As for the fight. If you take out the moment Dempsey was knocked out of the ring and the controversy surrounding his getting back in, the fight would be looked back on as an exciting but one sided affair. It’s doubtful it would have become the thing of legend. For a century now the fight has stirred excitement in the hearts of boxing enthusiasts. It has been mentioned in movies and was the subject of a famous 1924 painting by George Bellows titled “Dempsey and Firpo”, but popularly known as “Dempsey Through The Ropes”.

Jack Dempsey would not fight again for three years, losing the title to Gene Tunney in 1926. Luis Firpo retired in 1926 but made a comeback ten years later. His last fight was a loss by stoppage to Arturo Godoy in 1936.

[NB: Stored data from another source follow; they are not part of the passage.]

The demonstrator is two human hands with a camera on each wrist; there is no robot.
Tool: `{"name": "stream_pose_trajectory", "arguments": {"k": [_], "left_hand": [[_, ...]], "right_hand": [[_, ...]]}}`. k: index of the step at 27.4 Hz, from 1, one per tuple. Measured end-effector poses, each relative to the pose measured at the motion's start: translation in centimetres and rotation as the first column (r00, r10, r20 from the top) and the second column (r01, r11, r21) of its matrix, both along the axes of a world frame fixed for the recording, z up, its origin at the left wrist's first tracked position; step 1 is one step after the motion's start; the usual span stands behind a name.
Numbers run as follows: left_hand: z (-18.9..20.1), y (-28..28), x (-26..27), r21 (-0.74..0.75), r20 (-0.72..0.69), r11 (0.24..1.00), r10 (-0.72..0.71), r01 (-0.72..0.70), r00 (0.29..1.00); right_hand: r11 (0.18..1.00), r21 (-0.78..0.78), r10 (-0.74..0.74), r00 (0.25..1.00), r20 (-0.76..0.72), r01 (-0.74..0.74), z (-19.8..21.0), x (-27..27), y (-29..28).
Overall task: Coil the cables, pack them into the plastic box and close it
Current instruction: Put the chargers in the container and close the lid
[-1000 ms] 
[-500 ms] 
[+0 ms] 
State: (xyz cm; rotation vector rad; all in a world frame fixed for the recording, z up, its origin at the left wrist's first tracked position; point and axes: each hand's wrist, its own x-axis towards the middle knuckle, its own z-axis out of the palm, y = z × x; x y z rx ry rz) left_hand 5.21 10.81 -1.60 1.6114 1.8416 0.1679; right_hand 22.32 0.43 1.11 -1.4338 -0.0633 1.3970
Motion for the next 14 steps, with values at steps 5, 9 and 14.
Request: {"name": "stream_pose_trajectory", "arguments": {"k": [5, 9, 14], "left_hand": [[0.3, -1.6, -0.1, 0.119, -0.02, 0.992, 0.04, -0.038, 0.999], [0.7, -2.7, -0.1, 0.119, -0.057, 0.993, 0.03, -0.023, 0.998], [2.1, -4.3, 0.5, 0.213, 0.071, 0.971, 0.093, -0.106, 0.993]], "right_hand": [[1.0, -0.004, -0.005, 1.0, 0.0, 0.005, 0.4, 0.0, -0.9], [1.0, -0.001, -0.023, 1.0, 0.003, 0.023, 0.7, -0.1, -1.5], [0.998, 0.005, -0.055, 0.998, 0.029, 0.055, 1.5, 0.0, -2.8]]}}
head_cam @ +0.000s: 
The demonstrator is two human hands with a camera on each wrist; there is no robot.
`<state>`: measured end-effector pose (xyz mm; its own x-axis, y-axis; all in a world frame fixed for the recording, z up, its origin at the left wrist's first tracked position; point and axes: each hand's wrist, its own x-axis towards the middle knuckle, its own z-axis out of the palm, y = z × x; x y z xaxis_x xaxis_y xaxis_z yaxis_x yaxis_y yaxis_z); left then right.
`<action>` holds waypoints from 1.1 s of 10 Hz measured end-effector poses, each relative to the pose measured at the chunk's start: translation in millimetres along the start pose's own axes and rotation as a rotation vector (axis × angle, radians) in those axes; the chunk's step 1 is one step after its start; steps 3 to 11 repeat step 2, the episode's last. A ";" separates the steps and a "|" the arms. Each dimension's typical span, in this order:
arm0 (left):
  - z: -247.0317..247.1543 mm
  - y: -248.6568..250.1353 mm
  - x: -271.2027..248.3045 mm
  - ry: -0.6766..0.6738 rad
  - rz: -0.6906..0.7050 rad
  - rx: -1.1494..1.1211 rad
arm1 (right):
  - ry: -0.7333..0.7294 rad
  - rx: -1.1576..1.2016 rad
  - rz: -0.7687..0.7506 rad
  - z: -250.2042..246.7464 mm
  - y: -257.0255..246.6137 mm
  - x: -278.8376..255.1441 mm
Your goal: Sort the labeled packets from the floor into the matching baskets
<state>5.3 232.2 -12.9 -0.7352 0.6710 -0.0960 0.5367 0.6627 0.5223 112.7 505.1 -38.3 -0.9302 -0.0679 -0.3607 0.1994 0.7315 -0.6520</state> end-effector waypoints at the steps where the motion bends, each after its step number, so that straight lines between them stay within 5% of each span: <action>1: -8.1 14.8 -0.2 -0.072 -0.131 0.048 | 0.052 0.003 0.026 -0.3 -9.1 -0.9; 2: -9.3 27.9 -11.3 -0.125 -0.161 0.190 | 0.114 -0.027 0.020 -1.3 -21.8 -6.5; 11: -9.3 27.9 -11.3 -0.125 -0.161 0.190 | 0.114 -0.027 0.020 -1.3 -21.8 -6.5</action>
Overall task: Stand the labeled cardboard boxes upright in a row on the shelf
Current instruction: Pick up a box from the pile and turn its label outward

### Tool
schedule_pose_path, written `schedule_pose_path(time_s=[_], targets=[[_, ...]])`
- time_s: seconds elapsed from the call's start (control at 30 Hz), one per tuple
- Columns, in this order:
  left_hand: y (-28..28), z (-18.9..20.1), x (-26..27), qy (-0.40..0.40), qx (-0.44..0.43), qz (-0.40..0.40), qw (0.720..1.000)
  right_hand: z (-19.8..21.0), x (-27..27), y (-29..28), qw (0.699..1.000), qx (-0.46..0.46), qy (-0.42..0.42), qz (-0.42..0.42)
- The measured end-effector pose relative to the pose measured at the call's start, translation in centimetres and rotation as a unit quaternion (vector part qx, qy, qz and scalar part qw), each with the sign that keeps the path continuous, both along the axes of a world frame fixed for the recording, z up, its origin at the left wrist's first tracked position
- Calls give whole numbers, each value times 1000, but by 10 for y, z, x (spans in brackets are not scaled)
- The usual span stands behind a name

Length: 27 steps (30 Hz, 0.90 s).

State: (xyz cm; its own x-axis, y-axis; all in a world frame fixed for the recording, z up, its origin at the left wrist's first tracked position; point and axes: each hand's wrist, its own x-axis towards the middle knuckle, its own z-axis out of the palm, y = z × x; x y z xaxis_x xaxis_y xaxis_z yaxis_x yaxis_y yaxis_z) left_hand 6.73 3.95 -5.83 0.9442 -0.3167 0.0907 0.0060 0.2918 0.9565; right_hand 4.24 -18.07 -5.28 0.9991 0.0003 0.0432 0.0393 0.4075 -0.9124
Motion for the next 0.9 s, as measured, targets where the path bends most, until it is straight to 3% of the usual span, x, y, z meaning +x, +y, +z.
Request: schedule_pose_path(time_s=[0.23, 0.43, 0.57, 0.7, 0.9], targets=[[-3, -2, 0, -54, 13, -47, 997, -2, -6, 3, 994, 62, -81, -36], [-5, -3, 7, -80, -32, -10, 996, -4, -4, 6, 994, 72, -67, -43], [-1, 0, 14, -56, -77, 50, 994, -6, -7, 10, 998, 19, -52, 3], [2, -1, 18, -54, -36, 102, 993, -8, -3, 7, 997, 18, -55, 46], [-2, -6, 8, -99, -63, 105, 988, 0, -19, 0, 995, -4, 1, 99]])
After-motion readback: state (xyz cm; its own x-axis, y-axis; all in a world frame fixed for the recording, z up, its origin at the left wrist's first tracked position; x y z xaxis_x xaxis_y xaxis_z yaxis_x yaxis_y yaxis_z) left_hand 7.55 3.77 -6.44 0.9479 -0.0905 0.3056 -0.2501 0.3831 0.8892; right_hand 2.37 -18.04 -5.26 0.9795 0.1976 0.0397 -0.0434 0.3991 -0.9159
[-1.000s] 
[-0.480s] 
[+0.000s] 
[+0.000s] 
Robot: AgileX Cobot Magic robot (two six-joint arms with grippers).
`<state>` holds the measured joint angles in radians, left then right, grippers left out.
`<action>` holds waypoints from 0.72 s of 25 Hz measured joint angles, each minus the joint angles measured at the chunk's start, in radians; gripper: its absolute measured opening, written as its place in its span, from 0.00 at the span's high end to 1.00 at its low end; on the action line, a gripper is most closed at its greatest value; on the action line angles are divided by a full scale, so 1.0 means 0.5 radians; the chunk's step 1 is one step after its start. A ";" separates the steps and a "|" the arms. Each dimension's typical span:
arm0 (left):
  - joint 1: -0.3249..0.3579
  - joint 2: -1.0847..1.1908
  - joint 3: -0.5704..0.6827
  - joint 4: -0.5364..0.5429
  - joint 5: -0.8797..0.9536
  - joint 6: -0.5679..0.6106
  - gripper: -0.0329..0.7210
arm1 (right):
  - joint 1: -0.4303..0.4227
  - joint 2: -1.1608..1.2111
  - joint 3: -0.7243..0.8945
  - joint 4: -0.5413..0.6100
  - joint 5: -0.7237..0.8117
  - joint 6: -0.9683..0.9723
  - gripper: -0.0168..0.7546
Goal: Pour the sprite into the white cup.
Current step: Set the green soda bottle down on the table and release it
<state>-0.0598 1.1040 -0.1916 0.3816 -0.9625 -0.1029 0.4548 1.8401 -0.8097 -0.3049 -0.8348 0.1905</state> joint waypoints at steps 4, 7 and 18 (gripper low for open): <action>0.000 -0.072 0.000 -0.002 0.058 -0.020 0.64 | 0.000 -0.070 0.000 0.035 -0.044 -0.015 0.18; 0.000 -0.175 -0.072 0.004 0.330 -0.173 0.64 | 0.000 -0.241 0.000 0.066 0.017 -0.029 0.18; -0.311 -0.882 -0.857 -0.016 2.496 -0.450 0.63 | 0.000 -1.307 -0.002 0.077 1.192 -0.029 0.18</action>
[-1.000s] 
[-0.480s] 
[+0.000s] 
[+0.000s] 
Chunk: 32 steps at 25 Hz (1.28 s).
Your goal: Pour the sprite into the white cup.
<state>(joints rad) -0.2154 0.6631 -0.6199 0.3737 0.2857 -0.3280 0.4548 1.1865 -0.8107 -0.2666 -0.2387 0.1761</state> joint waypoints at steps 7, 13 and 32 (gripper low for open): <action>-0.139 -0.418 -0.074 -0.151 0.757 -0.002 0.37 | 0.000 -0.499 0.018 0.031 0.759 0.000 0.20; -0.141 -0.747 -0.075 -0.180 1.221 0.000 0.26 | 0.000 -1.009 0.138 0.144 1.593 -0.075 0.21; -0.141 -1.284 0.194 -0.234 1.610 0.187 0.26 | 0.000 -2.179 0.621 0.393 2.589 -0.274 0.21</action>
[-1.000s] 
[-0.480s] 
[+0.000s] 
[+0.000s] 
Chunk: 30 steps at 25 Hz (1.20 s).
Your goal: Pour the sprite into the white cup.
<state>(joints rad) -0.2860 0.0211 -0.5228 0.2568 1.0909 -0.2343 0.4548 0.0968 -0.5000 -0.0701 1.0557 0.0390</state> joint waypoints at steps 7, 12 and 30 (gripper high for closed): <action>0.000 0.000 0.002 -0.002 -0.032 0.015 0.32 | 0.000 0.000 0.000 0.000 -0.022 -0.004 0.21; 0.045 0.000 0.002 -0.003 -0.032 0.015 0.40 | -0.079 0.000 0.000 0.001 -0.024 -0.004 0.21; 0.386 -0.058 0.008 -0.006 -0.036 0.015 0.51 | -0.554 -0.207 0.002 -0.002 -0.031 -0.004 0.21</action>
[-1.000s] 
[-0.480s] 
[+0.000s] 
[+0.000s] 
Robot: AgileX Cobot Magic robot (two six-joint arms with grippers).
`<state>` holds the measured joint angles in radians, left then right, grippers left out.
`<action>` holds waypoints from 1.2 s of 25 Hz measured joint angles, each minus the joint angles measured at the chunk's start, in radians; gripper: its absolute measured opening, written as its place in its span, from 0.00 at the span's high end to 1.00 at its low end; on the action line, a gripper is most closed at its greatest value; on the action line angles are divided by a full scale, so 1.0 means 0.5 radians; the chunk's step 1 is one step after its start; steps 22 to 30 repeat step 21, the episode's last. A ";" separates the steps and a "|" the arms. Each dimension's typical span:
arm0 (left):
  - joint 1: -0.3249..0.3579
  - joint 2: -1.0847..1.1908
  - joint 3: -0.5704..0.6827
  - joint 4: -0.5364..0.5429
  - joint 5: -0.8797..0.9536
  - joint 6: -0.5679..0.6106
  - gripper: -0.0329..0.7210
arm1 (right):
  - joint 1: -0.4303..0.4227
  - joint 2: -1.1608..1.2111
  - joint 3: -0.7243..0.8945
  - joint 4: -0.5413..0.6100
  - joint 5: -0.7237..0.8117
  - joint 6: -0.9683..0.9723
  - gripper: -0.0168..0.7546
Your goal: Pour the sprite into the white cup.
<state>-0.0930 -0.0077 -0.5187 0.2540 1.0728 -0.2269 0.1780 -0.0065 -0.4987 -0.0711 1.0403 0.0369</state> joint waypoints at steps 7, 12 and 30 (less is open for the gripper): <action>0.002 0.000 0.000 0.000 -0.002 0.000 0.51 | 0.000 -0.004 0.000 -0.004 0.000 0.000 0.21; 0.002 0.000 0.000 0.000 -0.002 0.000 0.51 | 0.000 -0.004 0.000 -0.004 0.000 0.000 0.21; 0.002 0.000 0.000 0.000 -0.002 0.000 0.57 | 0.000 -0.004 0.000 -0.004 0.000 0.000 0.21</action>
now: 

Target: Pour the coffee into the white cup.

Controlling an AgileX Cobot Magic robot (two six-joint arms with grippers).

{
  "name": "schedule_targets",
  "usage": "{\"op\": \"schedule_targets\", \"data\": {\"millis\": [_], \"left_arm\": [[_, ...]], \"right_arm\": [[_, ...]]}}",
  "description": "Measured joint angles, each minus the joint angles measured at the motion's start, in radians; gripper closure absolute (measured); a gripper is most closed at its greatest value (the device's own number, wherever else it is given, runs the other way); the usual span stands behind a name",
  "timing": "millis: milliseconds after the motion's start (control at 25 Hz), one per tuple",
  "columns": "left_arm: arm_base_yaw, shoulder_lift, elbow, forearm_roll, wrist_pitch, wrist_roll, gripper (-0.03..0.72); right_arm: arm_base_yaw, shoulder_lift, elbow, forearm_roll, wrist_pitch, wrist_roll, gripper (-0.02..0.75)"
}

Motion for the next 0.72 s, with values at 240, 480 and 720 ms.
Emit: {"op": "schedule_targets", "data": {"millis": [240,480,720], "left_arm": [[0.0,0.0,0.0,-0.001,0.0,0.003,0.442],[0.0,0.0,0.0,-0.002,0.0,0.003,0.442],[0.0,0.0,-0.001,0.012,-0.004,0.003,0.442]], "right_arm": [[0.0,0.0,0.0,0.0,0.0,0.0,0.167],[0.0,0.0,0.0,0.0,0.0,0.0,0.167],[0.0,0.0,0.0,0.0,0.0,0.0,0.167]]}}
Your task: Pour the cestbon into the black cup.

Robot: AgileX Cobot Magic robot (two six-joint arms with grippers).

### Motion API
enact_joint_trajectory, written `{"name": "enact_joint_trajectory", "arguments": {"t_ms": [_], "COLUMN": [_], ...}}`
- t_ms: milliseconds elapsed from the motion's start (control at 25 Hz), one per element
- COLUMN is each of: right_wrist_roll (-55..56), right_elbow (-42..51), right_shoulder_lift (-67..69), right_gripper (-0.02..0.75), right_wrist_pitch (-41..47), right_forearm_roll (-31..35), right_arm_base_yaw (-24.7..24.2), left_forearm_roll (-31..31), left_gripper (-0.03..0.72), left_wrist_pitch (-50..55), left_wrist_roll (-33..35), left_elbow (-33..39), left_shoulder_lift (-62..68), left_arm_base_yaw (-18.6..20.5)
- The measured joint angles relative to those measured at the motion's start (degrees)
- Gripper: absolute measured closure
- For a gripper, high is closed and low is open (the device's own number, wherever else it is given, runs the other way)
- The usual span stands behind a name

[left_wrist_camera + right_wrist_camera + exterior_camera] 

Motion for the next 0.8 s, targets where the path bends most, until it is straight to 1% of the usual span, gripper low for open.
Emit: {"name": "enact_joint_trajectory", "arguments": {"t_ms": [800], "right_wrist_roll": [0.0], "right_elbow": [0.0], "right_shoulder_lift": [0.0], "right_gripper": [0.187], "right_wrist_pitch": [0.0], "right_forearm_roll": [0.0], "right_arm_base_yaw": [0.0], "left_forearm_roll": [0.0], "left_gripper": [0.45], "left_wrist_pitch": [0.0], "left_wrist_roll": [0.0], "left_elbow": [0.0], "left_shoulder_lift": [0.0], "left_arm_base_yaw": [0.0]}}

In his fight with Dempsey, Firpo was dropped nine times in less than four minutes. The fight was almost as one sided as the Dempsey/Willard fight, and in fact, Jess was still standing at the end of that fight while Luis was counted out against Jack. However, The Wild Bull did something Willard never came close to; he not only decked Jack, he knock him clear out of the ring. This eclipsed what was otherwise a very one sided fight. Firpo was always dangerous in there, but he did not have the skill to defeat Dempsey.

While the fight can be broken down and analyzed, it is better remembered for the emotional thrill it has given fight fans. The line from “The Man Who Shot Liberty Valance” seems appropriate here:”When the legend becomes fact, print the legend.” I can go along with that!